Когда я подошел к баркасу, дверь была открыта, и там уже не было никакой обстановки, кроме старого сундучка, на котором сидела, с корзиной на коленях, миссис Гаммидж и глядела на мистера Пегготи. Опершись на грубую каминную доску, он пристально смотрел на тускневшую золу за решеткой. Но когда я вошел, он поднял глаза и приветливо заговорил:
– Пришли, мистер Дэви, как обещали, попрощаться со всем этим? – спросил он, беря свечку. – Пустовато теперь?
– Да, вы времени не теряли, – сказал я.
– Мы не лентяи, сэр! Миссис Гаммидж работала, как… Не знаю, что и сказать, как работала миссис Гаммидж, – продолжал мистер Пегготи, глядя на нее и затрудняясь найти подходящее сравнение.
Миссис Гаммидж, все еще склоненная над своей корзинкой, молчала.
– Это тот самый сундучок, на котором вы всегда сидели рядом с Эмли, – прошептал мистер Пегготи. – Его я хочу взять с собою и увезу под самый конец. А вот ваша прежняя маленькая спальня, поглядите, мистер Дэви! Теперь в ней гуляет ветер как ему вздумается.
И в самом деле, ветер, хоть и слабый, словно торжествовал, и рыскал вокруг покинутого дома с тихими жалобами, такими печальными-печальными… Исчезло все вплоть до зеркальца в рамке из устричных раковин. Я думал о том, как я лежал здесь, когда у меня дома произошла первая великая перемена. Я думал о голубоглазой девочке, очаровавшей меня. Я думал о Стирфорте, и внезапно меня охватил глупый страх: а вдруг он здесь, совсем близко, и вот-вот я его увижу…
– Похоже на то, что в баркасе еще не скоро будут новые жильцы, – тихо сказал мистер Пегготи. – Здесь считают теперь, что это несчастливый дом.
– Он принадлежит кому-нибудь из местных жителей? – спросил я.
– Мачтовому мастеру, он живет в городе. Сегодня вечером я отдам ему ключ, – сказал мистер Пегготи.
Мы заглянули в другую комнатку, потом вернулись к сидевшей на сундучке миссис Гаммидж; поставив свечу на каминную доску, мистер Пегготи попросил миссис Гаммидж встать, чтобы дать ему возможность вынести сундучок, покуда свеча не погасла.
– Дэниел! Мой дорогой Дэниел! – воскликнула миссис Гаммидж, внезапно оставляя в покое корзинку и цепляясь за руку мистера Пегготи. – Вот что я скажу напоследок: не бросай меня!

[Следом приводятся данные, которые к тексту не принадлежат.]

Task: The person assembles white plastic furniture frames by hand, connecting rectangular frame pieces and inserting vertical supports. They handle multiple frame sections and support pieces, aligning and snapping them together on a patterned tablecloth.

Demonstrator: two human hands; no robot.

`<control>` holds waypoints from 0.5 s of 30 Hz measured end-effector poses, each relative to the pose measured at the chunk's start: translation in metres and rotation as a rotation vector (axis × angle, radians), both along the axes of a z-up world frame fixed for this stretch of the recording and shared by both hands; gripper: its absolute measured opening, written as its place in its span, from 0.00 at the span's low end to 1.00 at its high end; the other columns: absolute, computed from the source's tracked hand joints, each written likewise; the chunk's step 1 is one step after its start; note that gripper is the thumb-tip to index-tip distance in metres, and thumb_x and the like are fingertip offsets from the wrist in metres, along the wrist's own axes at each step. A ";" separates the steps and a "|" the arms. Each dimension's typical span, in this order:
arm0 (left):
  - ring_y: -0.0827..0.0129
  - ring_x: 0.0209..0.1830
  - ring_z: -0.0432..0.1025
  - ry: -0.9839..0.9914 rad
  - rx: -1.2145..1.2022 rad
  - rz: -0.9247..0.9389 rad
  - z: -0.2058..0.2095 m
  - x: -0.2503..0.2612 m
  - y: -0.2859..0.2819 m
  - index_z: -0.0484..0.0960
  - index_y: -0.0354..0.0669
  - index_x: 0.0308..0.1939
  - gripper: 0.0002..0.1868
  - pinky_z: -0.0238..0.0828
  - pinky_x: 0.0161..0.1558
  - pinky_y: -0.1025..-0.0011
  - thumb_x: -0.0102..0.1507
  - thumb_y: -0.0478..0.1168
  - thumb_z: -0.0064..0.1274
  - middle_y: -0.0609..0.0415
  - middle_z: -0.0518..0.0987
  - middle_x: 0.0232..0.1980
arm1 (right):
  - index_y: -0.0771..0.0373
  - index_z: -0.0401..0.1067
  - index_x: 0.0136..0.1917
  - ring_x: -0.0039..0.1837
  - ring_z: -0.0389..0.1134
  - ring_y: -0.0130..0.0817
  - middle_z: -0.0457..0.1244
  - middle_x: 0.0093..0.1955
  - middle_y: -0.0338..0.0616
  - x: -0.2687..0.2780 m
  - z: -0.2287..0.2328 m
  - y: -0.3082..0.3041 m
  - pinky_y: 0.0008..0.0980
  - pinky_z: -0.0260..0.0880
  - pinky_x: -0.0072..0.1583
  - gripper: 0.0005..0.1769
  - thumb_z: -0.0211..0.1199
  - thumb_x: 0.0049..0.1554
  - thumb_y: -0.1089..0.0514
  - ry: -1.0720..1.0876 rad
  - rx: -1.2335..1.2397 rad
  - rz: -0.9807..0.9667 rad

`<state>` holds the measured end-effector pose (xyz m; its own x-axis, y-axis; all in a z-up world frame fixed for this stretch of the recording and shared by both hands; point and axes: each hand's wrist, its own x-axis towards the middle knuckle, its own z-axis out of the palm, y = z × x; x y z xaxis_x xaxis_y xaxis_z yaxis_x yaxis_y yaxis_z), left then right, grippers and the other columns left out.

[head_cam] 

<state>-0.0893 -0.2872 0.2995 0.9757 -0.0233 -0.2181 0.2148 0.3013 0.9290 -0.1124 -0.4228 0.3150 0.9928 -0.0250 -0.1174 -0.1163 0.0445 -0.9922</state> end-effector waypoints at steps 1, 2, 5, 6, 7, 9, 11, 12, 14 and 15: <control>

Не бросай меня, Дэниел! Не делай этого!
Пораженный мистер Пегготи переводил взгляд с миссис Гаммидж на меня, а с меня на миссис Гаммидж, как будто его только что разбудили.
– Не делай этого, дорогой Дэниел, не делай! – горько плакала миссис Гаммидж. – Возьми меня с собой, возьми меня вместе с Эмли! Я буду вам служить верой и правдой. Если там, куда вы едете, есть рабы, я заменю вам одного из них и буду счастлива, но только не бросай меня, Дэниел, умоляю тебя!
– Добрая моя душа, ты понятия не имеешь, как долго туда ехать и какая там трудная жизнь! – сказал, покачивая головой, мистер Пегготи.
– Имею понятие, Дэниел! Догадываюсь! Но вот что я скажу напоследок: если ты не возьмешь меня, я вернусь в этот дом и здесь умру. Я могу копать землю, Дэниел. Я могу работать. Я согласна выносить решительно все. Теперь я хорошая, терпеливая, ты даже не знаешь, какая я теперь, Дэниел! Испытай меня. Я не прикоснусь к пенсии, Дэниел Пегготи, даже если буду помирать с голоду! Позволь мне только идти с тобой – и я пойду хоть на край света! Я знаю, в чем дело. Я знаю, ты думаешь, будто я одинокая, покинутая, но, мой дорогой, теперь это не так! Не зря я сидела здесь и ждала, ждала и думала без конца о твоей беде, это пошло мне на пользу. Мистер Дэви! Замолвите за меня слово! Я знаю ихние привычки – и его и Эмли, я знаю об их несчастье, и я смогу иной раз их утешить и буду на них работать. Дэниел, дорогой мой Дэниел, позволь мне ехать с тобой!
И миссис Гаммидж схватила его руку и поцеловала, поцеловала, охваченная нежностью и любовью, которых он так заслуживал.
Мы вынесли сундучок, потушили свечу, затворили дверь, крепко заперли ее, н остался старый баркас темным пятном на фоне вечерних облаков. А на следующий день, когда мы возвращались в Лондон на крыше кареты, на задней скамье сидела со своей корзинкой миссис Гаммидж, счастливая миссис Гаммидж.